Die Geschichte der Stapo Winterthur
Gegründet wurde die Stadtpolizei Winterthur im Jahr 1967. Einem Bericht der Zeitung „Zürcher Unterländer“ zufolge waren damals vor allem ehemalige Militärangehörige und Haudegen Mitarbeiter der Polizei. Von den 16 eingestellten Mitarbeitern für die erste Polizeiwache in Winterthur wurden einige bereits im ersten Jahr wegen verschiedener Dienstvergehen wieder entlassen. Im Jahr 2017 feierte die Stadtpolizei ihr 150-jähriges Bestehen. Mit dem Restrukturierungsprojekt „Roadmap 2020“ startete eine Neuausrichtung der Stapo. Das Reformprojekt diente dazu, die Aufbauorganisation zu stärken und die Polizei effektiv auf neue Herausforderungen vorzubereiten.

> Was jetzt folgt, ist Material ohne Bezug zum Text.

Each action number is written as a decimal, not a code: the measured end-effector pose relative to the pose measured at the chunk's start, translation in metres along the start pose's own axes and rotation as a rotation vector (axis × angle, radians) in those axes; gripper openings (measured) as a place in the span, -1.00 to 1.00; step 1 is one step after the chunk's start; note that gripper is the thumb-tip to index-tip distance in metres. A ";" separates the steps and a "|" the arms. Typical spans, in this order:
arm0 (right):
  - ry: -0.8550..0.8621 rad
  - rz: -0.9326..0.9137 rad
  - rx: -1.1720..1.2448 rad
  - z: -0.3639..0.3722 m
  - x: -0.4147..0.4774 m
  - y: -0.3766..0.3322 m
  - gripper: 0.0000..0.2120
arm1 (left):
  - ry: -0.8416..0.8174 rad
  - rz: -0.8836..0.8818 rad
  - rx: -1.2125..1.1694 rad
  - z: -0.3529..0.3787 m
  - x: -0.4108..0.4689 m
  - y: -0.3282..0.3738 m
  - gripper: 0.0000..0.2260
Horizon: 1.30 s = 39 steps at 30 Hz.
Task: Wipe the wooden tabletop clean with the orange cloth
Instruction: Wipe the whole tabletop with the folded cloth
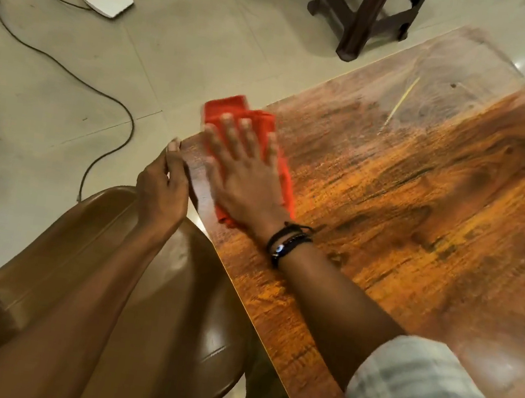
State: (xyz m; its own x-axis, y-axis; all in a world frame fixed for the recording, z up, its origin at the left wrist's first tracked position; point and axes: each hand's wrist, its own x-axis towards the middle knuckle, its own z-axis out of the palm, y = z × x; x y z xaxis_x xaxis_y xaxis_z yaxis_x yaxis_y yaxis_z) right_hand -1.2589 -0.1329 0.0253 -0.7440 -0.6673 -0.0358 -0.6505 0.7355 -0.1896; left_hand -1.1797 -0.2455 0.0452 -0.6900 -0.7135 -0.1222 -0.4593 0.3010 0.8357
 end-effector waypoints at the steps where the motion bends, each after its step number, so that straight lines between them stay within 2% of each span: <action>1: -0.010 -0.071 -0.016 0.004 0.003 -0.011 -0.44 | -0.003 -0.015 -0.010 -0.002 -0.001 0.001 -0.58; 3: -0.004 -0.132 -0.024 0.007 0.014 -0.006 -0.46 | -0.008 -0.006 -0.012 -0.004 -0.001 0.000 -0.57; 6: -0.001 -0.100 -0.021 -0.001 0.039 0.031 -0.45 | 0.008 0.055 0.034 -0.005 -0.002 -0.001 -0.57; 13: -0.019 0.307 0.004 -0.044 0.103 0.158 -0.46 | 0.039 0.148 0.209 -0.004 0.004 -0.008 -0.56; 17: 0.043 0.471 -0.001 -0.047 0.110 0.167 -0.43 | 0.049 0.167 0.241 -0.005 0.005 -0.013 -0.57; 21: 0.042 0.429 0.039 -0.036 0.086 0.117 -0.43 | 0.031 0.154 0.237 -0.003 0.006 -0.014 -0.57; 26: 0.055 0.088 -0.037 -0.008 0.030 0.038 -0.41 | 0.003 0.119 0.333 0.008 0.016 0.003 -0.58; 28: 0.062 -0.061 -0.039 -0.005 0.015 0.037 -0.42 | -0.057 0.110 0.384 0.023 0.013 0.025 -0.53; 30: 0.054 -0.123 -0.011 -0.009 0.016 0.058 -0.44 | -0.106 0.216 0.396 0.044 0.005 0.048 -0.46; 34: 0.043 -0.100 -0.028 -0.020 0.034 0.120 -0.42 | -0.230 0.355 0.362 0.099 0.013 0.082 -0.44; 39: 0.050 0.153 0.008 -0.040 0.069 0.209 -0.45 | -0.348 0.484 0.380 0.154 0.043 0.098 -0.50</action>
State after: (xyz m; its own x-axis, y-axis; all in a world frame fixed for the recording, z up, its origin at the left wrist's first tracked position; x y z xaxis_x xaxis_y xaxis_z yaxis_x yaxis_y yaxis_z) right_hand -1.4523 -0.0202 0.0224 -0.8413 -0.5403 -0.0160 -0.5276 0.8272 -0.1933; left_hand -1.3407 -0.1494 0.0388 -0.9758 -0.2188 -0.0013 -0.1754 0.7785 0.6027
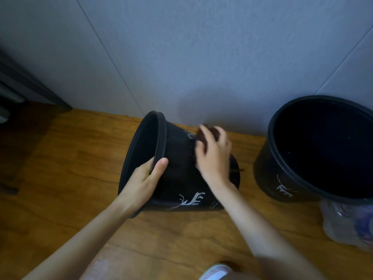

Neben dem Aufbau einer umfassenden Prävention und der Optimierung der internen Organisation stand die Aus- und Weiterbildung des Personals im Vordergrund. Im Jahr 2018 trat die neue Aufbauorganisation in Kraft. Die Stadtpolizei kann nun effizienter auf typische Anforderungen reagieren, zudem wurde der Kontakt zu Bürgerinnen und Bürgern auch die Möglichkeiten digitaler Kommunikation und Social Media gestärkt.
Die Aufgaben der Stapo Winterthur
In Winterthur sind rund 250 Mitarbeiter für die Bevölkerung im Einsatz. Tätigkeitsschwerpunkte sind unter anderem der Strassenverkehr und die Kleinkriminalität im Stadtgebiet. Die Stadtpolizei Winterthur gliedert sich in sechs Hauptabteilungen. Die Abteilung Operationen übernimmt Aufgaben bei Grossanlässen vor Ort, ist zuständig für das Lagezentrum und die Einsatzzentrale. Unterwegs ist auch eine Bike-Polizei. Geht es um Ermittlungen und Prävention übernimmt die gleichnamige Hauptabteilung. Die Mitarbeiter sind in zivil oder uniformiert unterwegs. Fahndungen, Gewaltschutz oder der Ermittlungsdienst gehören zu den Aufgaben der Bediensteten.
Die Verkehrssicherheit übernimmt die Hauptabteilung Sicherheits- und Verkehrspolizei. Die Abteilung überwacht und steuert den Verkehr in der Stadt und ist mit Funkstreifen unterwegs. In der Abteilung Sicherheit gibt es insgesamt sechs Einsatzgruppen, die sich um die verschiedenen Aufgaben kümmern.
Weitere Bereiche wie die Hauptabteilung Bewilligungen sowie die Kommandobereiche 1 und 2 rundden das Tätigkeitsfeld der Stadtpolizei Winterthur ab.